* **What you have to do**
Print the line containing "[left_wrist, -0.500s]" and all lines after it to the end of the records below, exactly as written. No pictures.

* **Data for processing**

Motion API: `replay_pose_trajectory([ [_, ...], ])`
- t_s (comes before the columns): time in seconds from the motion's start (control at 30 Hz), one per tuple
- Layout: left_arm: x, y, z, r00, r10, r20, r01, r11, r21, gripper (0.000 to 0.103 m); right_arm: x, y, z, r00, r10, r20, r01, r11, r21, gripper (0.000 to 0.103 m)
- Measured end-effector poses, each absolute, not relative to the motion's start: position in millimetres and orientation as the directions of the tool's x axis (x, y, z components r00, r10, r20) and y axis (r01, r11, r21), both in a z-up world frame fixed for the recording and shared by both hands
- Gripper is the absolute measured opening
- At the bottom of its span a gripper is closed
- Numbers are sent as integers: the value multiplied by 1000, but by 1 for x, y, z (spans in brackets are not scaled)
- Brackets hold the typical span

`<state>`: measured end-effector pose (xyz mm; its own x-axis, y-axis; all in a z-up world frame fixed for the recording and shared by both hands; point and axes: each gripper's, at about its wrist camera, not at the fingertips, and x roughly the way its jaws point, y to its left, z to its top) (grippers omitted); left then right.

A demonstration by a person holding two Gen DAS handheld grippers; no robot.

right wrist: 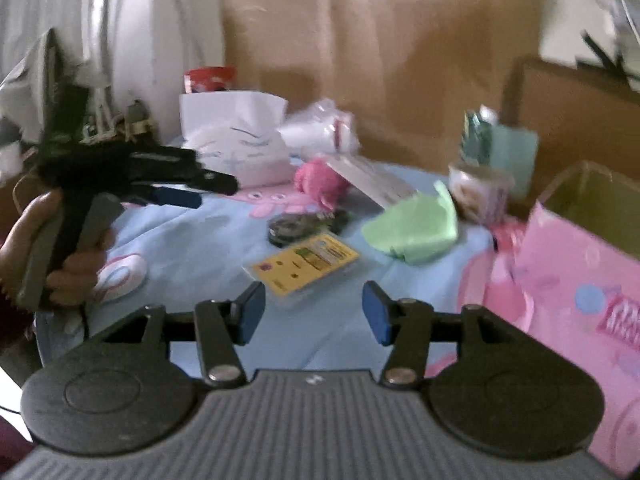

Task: Organize soft objects
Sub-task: 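Move the right gripper to the yellow card in the clear case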

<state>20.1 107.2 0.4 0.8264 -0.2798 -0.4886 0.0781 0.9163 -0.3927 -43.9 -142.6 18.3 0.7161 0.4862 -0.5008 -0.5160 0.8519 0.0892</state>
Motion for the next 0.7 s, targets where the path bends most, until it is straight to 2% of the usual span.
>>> replay_pose_trajectory([
  [0.03, 18, 102, 1, 816, -306, -490, 98, 909, -404, 79, -42, -142, 17, 708, 491, -507, -516, 850, 102, 57],
  [0.17, 17, 74, 6, 763, -399, -509, 171, 884, -436, 76, -38, -131, 7, 678, 501, -538, -538, 837, 101, 71],
  [0.3, 24, 48, 7, 708, -424, -564, 201, 888, -415, 76, -28, -114, 4, 651, 492, -578, -566, 822, 62, 79],
  [0.37, 29, 36, -1, 658, -437, -613, 197, 886, -420, 69, -20, -105, 0, 649, 475, -595, -561, 827, 48, 80],
  [0.4, 28, 30, -3, 664, -437, -607, 205, 887, -413, 65, -18, -101, -1, 647, 476, -595, -564, 825, 47, 81],
  [0.43, 27, 23, -4, 652, -446, -613, 227, 887, -403, 57, -18, -98, -2, 647, 487, -587, -575, 817, 44, 74],
  [0.53, 22, 12, -3, 663, -411, -626, 226, 907, -355, 56, -24, -92, -3, 683, 456, -570, -557, 830, -3, 67],
  [0.57, 20, 13, -3, 658, -425, -622, 230, 899, -372, 56, -26, -95, -3, 696, 444, -564, -542, 840, -7, 60],
  [0.63, 18, 16, 2, 652, -467, -597, 243, 875, -419, 56, -29, -104, -1, 718, 430, -546, -511, 859, 5, 53],
  [0.7, 16, 11, 11, 661, -487, -571, 267, 864, -427, 56, -31, -115, 3, 734, 432, -524, -487, 873, 39, 52],
])
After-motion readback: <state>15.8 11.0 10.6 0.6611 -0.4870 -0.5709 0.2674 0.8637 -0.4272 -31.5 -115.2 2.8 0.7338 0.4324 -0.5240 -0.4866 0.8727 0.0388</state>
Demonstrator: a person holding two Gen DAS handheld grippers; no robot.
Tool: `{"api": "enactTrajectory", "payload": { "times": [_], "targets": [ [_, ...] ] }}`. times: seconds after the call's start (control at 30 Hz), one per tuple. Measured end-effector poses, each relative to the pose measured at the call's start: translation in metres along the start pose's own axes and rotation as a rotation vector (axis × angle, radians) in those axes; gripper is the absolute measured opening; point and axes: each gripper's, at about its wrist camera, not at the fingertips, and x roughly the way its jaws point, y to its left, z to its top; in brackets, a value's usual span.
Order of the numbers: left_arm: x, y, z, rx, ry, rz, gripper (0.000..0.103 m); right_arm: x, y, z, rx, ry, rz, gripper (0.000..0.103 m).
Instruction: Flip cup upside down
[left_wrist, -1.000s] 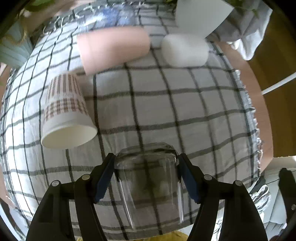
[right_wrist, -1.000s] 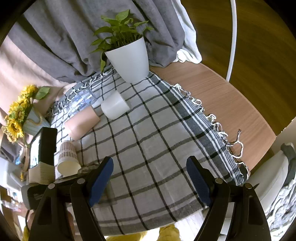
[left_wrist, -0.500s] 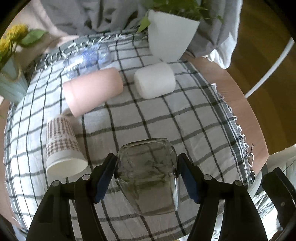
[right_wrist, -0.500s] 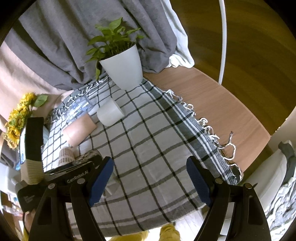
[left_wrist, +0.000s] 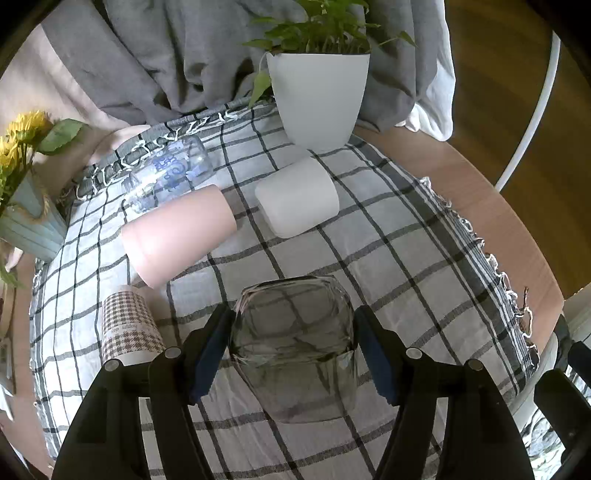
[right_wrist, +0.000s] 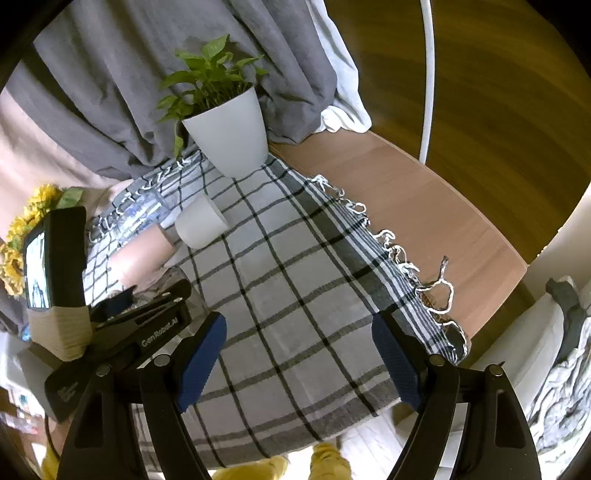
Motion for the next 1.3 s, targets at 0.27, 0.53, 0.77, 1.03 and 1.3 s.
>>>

* **Result of the task**
[left_wrist, -0.500s] 
[right_wrist, -0.500s] 
[left_wrist, +0.000s] 
[right_wrist, +0.000s] 
Motion for the next 1.3 s, targets at 0.27, 0.53, 0.77, 1.03 and 1.3 s.
>>>

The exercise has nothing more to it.